Converting things to and from binary

Hal Daume III hdaume@ISI.EDU
Tue, 20 May 2003 07:40:59 -0700 (PDT)

I'll respond to this post specifically now,

> > library, but that it seems to be addressed towards a different
> > class of problems (specifically data-compression) to those
> > I am interested in (blasting data rapidly in and out).  The main
> > differences are

I don't think that's necessarily on...

> > (1) the framework I proposed in the original message:
> >
> > is byte-based, while the York Binary framework is bit-based.
> > I would imagine that this means the York Binary framework would be
> > very much less efficient at handling long sequences of bytes,
> > since they will presumably have to be shifted before
> > being written to the destination.

Indeed, the new "general" version of the binary module supports both byte
and bit operations.  Several tests by SimonM and I have shown that the bit
style is about 20% slower than the byte style.

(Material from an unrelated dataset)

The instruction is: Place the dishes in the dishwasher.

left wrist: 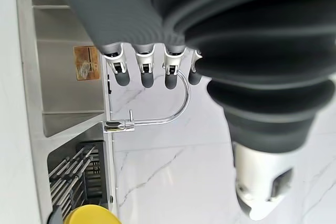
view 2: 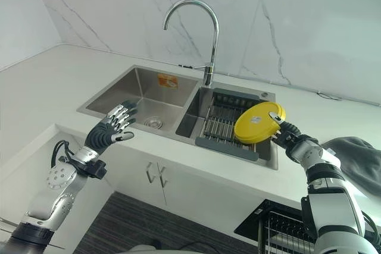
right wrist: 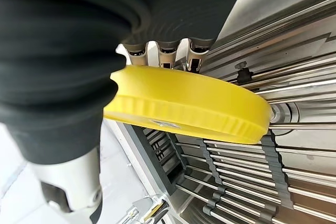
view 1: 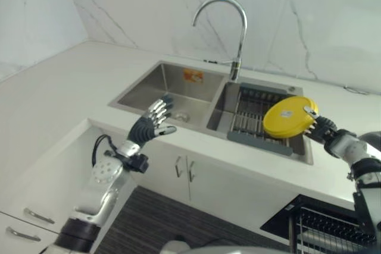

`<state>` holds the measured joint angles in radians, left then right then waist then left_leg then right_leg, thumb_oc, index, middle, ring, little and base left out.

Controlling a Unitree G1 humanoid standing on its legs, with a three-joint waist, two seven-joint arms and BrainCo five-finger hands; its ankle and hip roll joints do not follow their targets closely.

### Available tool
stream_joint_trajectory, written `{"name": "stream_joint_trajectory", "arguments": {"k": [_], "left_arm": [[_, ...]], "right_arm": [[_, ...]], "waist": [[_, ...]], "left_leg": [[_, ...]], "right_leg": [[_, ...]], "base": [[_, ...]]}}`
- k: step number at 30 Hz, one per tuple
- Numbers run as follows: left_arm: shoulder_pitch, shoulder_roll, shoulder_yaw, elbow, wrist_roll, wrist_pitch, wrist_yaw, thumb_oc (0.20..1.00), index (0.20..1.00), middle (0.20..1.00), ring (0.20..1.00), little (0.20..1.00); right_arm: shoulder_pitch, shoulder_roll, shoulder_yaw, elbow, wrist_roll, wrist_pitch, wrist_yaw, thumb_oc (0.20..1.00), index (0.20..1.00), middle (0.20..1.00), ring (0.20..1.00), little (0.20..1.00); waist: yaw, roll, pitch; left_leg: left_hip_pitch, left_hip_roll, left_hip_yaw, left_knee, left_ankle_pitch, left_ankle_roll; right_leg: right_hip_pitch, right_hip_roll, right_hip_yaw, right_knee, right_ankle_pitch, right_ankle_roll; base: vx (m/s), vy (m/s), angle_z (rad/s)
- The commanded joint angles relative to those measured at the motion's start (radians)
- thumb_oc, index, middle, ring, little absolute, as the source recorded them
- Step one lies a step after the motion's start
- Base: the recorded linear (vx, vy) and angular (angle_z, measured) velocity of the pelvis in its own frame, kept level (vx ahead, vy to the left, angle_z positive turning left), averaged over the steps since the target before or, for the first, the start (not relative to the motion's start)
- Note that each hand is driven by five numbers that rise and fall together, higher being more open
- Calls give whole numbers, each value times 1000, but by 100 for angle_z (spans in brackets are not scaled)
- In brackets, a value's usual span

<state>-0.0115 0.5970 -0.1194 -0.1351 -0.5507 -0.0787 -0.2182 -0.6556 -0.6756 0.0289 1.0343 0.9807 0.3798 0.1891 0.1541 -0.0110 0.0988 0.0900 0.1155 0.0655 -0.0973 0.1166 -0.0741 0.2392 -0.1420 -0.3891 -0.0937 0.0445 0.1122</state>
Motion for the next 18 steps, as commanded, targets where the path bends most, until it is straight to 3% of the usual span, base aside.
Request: {"name": "stream_joint_trajectory", "arguments": {"k": [1, 18], "left_arm": [[-111, 26, -35, 9, -36, -37, -3, 1000, 1000, 1000, 1000, 1000], [-89, 55, -1, -3, -23, -12, -8, 1000, 1000, 1000, 1000, 1000]], "right_arm": [[-171, -54, 28, 44, -8, -80, 22, 1000, 1000, 1000, 1000, 1000], [-156, -42, 25, 45, -10, -116, 20, 1000, 1000, 1000, 1000, 1000]], "waist": [[53, 9, 13], [65, 23, 9]], "left_leg": [[64, 48, 6, 15, -107, -52], [57, 38, -8, 16, -104, -50]], "right_leg": [[19, -40, 10, 60, -102, 14], [20, -43, 2, 65, -103, 13]], "base": [[0, 0, 0], [11, -20, 1]]}}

> > (2) the York Binary library uses the IO monad, and presumably
> > various variables within a BinHandle, to keep track of state.
> > I think this is unnecessary, for example I don't think the
> > process of converting a value to a byte array should really
> > have to go through IO.  We are supposed to be functional
> > programmers after all.

What's wrong with the IO monad?  :)

More seriously, I think the idea of going to and from lists of Word8 is
going to kill performance.  Especially if you are going to write to a file
in the end.  You're going to have to go:

  data structure -> [Word8] -> File

and likely the middle won't be deforested by any compiler.  Whether you
use functional arrays or lists is somewhat irrelevant -- functional arrays
are also exceedingly slow.

> > (3) the York binary library provides two things you can
> > write bits to (a Handle, and a fixed area in memory) and a
> > large set of operations (seek and co), but it would be
> > difficult for a normal programmer to extend this.  (For
> > example, what about someone in GHC wanting to write to
> > a Posix Fd?)  On the other hand the framework I propose
> > has only two basic operations for writing, and two for
> > reading, which means it should be much easier to define
> > alternative consumers and sources of binary data.

This is true and I would say that this is the primary drawback of the
design.  Of course, (SimonM, please chime in here), it's probably possible
to extend the library to support writing to Fds (I'm not sure though, due
to the stateful stuff) but I agree that this is a fairly obtuse solution.

That said, my understanding of what GHC uses the binary module for
internally is to create large BinMems (things in memory, essentially large
arrays) and then write those to Handles at the end.  There's no reason
we couldn't provide a 'BinMem -> IO (IOUArray Int Word8)' or something
function that would allow you to peek at the data and write it to a
Fd or do something else you wanted.  I think this solves the problem of
giving it to different consumers.  A similar function could provide access
for arbitrary producers.

 - Hal